If I am going to drink at a bar tonight I'll have to walk to another bar.  The next closest bar is a few minutes away along a dying former interstate. The smell of exhaust fumes is thick along my walk.  I see cockroaches, but none scurry away from me.  They own these streets.  The roaches are bigger than mice. I keep my head down most of the way so I can keep track of them.  I don't like to step on them.

The next bar is more of a college bar.  It has some brand new outdoor patio.  I think I will sit on the benches and type my story here.  The beer is cheap and cold.  The bartender is usually pretty, but ignores me.  I used to think she had vacant eyes.  But I think the vacancy sign is reserved only for some.  For me there are no lights on and no open beds to rent.

I want to drink a lot of beer tonight. I don't want to have to order multiple times, so I order several beers at once.  The bartender frowns at my order.  I think I must have done something improper. I guess I should not order so many beers at once.  She confirms my suspicions when she asks me if I could, "just order one beer."  

I unfold my dollars carefully.  I count them out to her.  That way she will know I am not stiffing her.  She does not wait, but instead turns around to see to another order.  After pouring my beer she absentmindedly grabs my cash and stuffs it in the register.  I can't tell if she took my tip or not.  Then she sits down at the other end of the bar, far away from me near the window, and next to a pile of textbooks she is studying.  I wait to watch her take her seat and pick up her iPhone before I head over to one of the empty tables.  Each table has two benches made from scrapyard lumber and painted with one to few coats of "rustic" red paint. 

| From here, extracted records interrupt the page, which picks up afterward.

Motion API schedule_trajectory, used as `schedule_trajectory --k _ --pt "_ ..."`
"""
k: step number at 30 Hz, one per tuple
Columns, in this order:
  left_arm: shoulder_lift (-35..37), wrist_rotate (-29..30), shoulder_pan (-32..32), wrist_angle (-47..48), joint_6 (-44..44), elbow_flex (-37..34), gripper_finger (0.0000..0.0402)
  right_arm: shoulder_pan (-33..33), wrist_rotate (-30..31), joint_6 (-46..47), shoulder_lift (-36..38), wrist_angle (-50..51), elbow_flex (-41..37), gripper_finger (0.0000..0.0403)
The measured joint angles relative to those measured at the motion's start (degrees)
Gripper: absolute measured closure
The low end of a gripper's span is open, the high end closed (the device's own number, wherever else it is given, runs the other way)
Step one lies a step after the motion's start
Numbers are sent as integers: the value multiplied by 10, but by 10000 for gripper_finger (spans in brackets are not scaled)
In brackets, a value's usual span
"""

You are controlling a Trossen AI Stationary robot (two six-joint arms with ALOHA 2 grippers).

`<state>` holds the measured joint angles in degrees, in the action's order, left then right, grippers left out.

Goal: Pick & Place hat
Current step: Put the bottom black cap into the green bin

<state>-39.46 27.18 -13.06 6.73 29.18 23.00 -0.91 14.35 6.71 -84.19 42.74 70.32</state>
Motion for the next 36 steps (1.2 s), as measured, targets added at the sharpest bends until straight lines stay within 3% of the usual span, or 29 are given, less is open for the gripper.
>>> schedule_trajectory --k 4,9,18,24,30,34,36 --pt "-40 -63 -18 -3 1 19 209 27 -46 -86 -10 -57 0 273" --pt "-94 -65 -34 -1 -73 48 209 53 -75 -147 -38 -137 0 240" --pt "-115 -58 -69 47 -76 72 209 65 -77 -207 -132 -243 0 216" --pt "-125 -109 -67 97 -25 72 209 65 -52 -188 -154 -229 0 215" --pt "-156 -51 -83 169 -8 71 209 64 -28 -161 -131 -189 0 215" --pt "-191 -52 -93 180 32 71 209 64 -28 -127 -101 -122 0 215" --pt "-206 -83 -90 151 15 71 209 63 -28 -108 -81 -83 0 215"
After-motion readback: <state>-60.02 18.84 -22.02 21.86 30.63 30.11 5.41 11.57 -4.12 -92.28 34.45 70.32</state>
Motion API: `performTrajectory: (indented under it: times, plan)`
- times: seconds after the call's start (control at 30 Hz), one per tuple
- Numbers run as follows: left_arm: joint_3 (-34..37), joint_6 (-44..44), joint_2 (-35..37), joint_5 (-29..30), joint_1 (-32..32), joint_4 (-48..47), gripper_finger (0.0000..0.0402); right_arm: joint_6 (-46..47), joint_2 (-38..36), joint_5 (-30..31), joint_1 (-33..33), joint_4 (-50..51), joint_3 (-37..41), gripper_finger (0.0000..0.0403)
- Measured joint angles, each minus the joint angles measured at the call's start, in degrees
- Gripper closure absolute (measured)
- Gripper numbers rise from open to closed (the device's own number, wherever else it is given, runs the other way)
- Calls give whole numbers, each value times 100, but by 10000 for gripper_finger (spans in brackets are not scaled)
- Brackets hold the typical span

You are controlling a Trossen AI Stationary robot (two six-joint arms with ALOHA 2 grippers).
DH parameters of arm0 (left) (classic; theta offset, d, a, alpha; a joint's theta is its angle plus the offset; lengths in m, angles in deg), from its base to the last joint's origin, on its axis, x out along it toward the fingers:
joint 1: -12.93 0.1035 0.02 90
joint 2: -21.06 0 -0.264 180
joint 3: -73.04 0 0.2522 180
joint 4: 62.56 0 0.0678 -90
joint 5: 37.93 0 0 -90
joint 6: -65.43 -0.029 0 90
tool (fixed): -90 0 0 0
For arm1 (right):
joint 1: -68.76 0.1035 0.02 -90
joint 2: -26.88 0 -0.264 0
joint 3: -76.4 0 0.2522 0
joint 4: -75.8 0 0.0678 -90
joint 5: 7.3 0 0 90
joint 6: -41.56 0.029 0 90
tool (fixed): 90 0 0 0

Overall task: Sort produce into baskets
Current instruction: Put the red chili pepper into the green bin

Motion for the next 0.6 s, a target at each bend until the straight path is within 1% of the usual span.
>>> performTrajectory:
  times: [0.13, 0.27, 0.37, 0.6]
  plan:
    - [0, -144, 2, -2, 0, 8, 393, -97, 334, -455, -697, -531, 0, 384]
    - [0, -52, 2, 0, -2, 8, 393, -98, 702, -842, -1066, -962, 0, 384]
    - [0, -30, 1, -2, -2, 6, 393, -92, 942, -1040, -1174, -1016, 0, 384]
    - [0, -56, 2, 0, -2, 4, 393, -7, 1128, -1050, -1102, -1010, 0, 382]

I don't really like this bar.  What the world really needs is more neighborhood bars.  Cramped rat holes with room for only six or eight people.  Low lights that you bump into on the way back from the filthy bathroom.  A place full of real drunks.  People who have stopped carrying what they look like to others and live only to drink.  I want the world to have more people like me.  Functional, but broken.  People should give up on their dreams.  They should go to work and save just enough to drink every night.  Go home afterwards and shower.  Don't talk to your spouses or children.  Just go to the bar and get drunk.  Maybe don't even to talk to anybody while you're there.  At the bar no one cares that you have problems.  Everybody at a bar has a problem.